About this task. Give back all of the records exactly.

Extracted material.

§

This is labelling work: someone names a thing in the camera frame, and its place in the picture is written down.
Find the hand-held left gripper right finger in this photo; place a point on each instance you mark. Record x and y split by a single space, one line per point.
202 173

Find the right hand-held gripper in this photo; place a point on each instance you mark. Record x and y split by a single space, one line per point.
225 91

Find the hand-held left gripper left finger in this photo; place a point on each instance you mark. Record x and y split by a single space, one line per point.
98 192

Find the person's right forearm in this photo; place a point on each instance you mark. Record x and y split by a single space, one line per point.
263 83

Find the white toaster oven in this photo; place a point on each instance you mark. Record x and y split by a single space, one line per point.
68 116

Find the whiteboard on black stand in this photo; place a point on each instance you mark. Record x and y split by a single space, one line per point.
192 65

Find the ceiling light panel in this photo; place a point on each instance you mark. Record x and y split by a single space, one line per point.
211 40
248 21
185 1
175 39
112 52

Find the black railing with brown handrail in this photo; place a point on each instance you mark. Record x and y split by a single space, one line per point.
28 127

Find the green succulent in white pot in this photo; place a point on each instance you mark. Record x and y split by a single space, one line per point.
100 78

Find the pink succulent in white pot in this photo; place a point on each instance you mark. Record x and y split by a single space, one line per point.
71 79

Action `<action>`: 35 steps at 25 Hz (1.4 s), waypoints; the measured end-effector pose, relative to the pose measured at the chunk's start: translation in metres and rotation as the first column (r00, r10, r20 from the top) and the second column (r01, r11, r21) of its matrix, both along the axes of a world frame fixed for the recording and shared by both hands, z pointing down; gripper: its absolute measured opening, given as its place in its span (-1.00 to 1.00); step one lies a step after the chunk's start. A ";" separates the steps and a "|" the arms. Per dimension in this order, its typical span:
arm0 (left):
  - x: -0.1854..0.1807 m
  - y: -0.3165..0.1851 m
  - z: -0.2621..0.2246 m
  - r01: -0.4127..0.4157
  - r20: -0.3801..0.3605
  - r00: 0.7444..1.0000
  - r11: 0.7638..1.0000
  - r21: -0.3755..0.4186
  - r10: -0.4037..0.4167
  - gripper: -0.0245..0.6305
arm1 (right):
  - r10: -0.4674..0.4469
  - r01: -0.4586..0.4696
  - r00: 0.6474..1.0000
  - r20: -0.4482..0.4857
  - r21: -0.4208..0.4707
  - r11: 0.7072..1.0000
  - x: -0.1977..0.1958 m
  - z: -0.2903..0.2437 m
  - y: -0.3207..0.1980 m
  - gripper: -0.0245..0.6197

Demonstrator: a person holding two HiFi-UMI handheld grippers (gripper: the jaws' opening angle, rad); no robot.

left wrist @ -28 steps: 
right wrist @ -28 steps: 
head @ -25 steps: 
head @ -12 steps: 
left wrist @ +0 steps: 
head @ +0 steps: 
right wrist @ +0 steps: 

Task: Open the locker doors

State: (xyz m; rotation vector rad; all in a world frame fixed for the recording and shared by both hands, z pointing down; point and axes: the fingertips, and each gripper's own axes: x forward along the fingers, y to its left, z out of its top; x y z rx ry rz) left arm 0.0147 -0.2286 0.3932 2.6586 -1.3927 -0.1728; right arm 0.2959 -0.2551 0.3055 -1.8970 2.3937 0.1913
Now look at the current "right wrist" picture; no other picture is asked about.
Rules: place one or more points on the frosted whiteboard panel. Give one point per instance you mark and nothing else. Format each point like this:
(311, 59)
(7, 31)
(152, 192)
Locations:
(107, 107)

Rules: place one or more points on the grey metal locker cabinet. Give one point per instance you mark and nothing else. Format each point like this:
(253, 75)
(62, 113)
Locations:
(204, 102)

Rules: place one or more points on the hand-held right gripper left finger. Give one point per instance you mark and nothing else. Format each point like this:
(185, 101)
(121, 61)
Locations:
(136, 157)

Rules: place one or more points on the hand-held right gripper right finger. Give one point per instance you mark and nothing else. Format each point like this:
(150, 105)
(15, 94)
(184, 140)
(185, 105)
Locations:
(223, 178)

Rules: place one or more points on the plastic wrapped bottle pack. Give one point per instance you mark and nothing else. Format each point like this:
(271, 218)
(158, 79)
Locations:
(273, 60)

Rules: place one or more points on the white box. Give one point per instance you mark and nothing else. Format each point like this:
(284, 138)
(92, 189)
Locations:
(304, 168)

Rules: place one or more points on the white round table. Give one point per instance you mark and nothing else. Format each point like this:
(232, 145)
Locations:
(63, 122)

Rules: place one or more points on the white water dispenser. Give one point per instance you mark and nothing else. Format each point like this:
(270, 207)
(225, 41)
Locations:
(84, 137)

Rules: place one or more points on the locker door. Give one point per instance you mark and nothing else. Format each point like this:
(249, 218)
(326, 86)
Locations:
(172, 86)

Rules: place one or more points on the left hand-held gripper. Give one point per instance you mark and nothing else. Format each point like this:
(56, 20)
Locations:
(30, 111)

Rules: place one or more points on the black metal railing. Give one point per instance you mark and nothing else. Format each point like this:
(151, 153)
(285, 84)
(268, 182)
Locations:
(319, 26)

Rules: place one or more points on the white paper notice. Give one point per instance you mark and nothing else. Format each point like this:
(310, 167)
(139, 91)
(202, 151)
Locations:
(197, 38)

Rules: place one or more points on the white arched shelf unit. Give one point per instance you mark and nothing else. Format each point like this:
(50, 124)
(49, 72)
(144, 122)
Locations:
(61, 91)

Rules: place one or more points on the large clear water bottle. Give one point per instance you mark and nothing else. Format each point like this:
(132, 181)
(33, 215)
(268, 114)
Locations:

§

Answer to the problem.
This is labelling work: someone names a thing in the camera frame, and its place in the picture is written down.
Find the hand-held left gripper right finger in this photo; place a point on each instance you mark. Record x and y split by a single space, one line per point.
202 173

Find the right hand-held gripper in this photo; place a point on each instance you mark. Record x and y split by a single space, one line per point.
225 91

Find the hand-held left gripper left finger in this photo; place a point on each instance you mark. Record x and y split by a single space, one line per point.
98 192

Find the person's right forearm in this photo; place a point on each instance you mark. Record x and y split by a single space, one line per point.
263 83

Find the white toaster oven in this photo; place a point on each instance you mark. Record x and y split by a single space, one line per point.
68 116

Find the whiteboard on black stand in this photo; place a point on each instance you mark. Record x and y split by a single space, one line per point.
192 65

Find the ceiling light panel in this photo; place a point on each instance you mark. Record x and y split by a single space, one line per point.
211 40
248 21
185 1
175 39
112 52

Find the black railing with brown handrail in this photo; place a point on each instance you mark. Record x and y split by a single space, one line per point.
28 127

Find the green succulent in white pot in this photo; place a point on each instance you mark. Record x and y split by a single space, one line per point.
100 78

Find the pink succulent in white pot in this photo; place a point on each instance you mark. Record x and y split by a single space, one line per point.
71 79

Action `<action>`: 35 steps at 25 Hz (1.4 s), waypoints; the measured end-effector pose, relative to the pose measured at the chunk's start: translation in metres and rotation as the first column (r00, r10, r20 from the top) and the second column (r01, r11, r21) of its matrix, both along the axes of a world frame fixed for the recording and shared by both hands, z pointing down; gripper: its absolute measured opening, given as its place in its span (-1.00 to 1.00); step one lies a step after the chunk's start. A ";" separates the steps and a "|" the arms. Per dimension in this order, its typical span:
arm0 (left):
  - x: -0.1854..0.1807 m
  - y: -0.3165..0.1851 m
  - z: -0.2621..0.2246 m
  - r01: -0.4127..0.4157
  - r20: -0.3801..0.3605
  - r00: 0.7444..1.0000
  - r11: 0.7638..1.0000
  - r21: -0.3755..0.4186
  - r10: -0.4037..0.4167
  - gripper: -0.0245..0.6305
arm1 (right):
  - r10: -0.4674..0.4469
  - r01: -0.4586..0.4696
  - r00: 0.6474..1.0000
  - r20: -0.4482..0.4857
  - r21: -0.4208..0.4707
  - r11: 0.7072..1.0000
  - x: -0.1977..0.1958 m
  - z: -0.2903..0.2437 m
  - y: -0.3207..0.1980 m
  - gripper: -0.0245..0.6197

Demonstrator: a person holding two HiFi-UMI handheld grippers (gripper: the jaws' opening angle, rad); no robot.

left wrist @ -28 steps: 
right wrist @ -28 steps: 
head @ -25 steps: 
head @ -12 steps: 
left wrist @ +0 steps: 
head @ +0 steps: 
right wrist @ +0 steps: 

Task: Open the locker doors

State: (xyz m; rotation vector rad; all in a world frame fixed for the recording and shared by both hands, z pointing down; point and axes: the fingertips, and each gripper's own axes: x forward along the fingers, y to its left, z out of its top; x y z rx ry rz) left arm 0.0147 -0.2286 0.3932 2.6586 -1.3927 -0.1728; right arm 0.2959 -0.2551 0.3055 -1.8970 2.3937 0.1913
Now look at the current "right wrist" picture; no other picture is asked about.
Rules: place one or more points on the frosted whiteboard panel. Give one point per instance you mark and nothing else. Format each point like this:
(311, 59)
(7, 31)
(152, 192)
Locations:
(107, 107)

Rules: place one or more points on the grey metal locker cabinet. Give one point per instance you mark and nothing else. Format each point like this:
(253, 75)
(62, 113)
Locations:
(204, 102)

Rules: place one or more points on the hand-held right gripper left finger. Give one point per instance you mark and nothing else. Format each point like this:
(185, 101)
(121, 61)
Locations:
(136, 157)

Rules: place one or more points on the hand-held right gripper right finger. Give one point per instance you mark and nothing else. Format each point like this:
(150, 105)
(15, 94)
(184, 140)
(185, 105)
Locations:
(223, 178)

Rules: place one or more points on the plastic wrapped bottle pack. Give one point per instance you mark and nothing else. Format each point like this:
(271, 218)
(158, 79)
Locations:
(273, 60)

Rules: place one or more points on the white box. Give one point per instance you mark and nothing else. Format each point like this:
(284, 138)
(92, 189)
Locations:
(304, 168)

Rules: place one or more points on the white round table. Give one point per instance you mark and nothing else. Format each point like this:
(232, 145)
Locations:
(63, 122)

Rules: place one or more points on the white water dispenser. Give one point per instance you mark and nothing else. Format each point like this:
(270, 207)
(225, 41)
Locations:
(84, 137)

Rules: place one or more points on the locker door. Give one point per instance you mark and nothing else. Format each point like this:
(249, 218)
(326, 86)
Locations:
(172, 86)

Rules: place one or more points on the left hand-held gripper. Give one point per instance you mark and nothing else. Format each point like this:
(56, 20)
Locations:
(30, 111)

Rules: place one or more points on the black metal railing. Give one point per instance you mark and nothing else. Format each point like this:
(151, 153)
(285, 84)
(268, 182)
Locations:
(319, 26)

Rules: place one or more points on the white paper notice. Give one point per instance you mark and nothing else. Format each point like this:
(310, 167)
(139, 91)
(202, 151)
Locations:
(197, 38)

Rules: place one or more points on the white arched shelf unit. Give one point per instance you mark and nothing else. Format each point like this:
(50, 124)
(49, 72)
(144, 122)
Locations:
(61, 91)

Rules: place one or more points on the large clear water bottle. Give one point per instance you mark and nothing else. Format each point like this:
(132, 181)
(33, 215)
(268, 114)
Locations:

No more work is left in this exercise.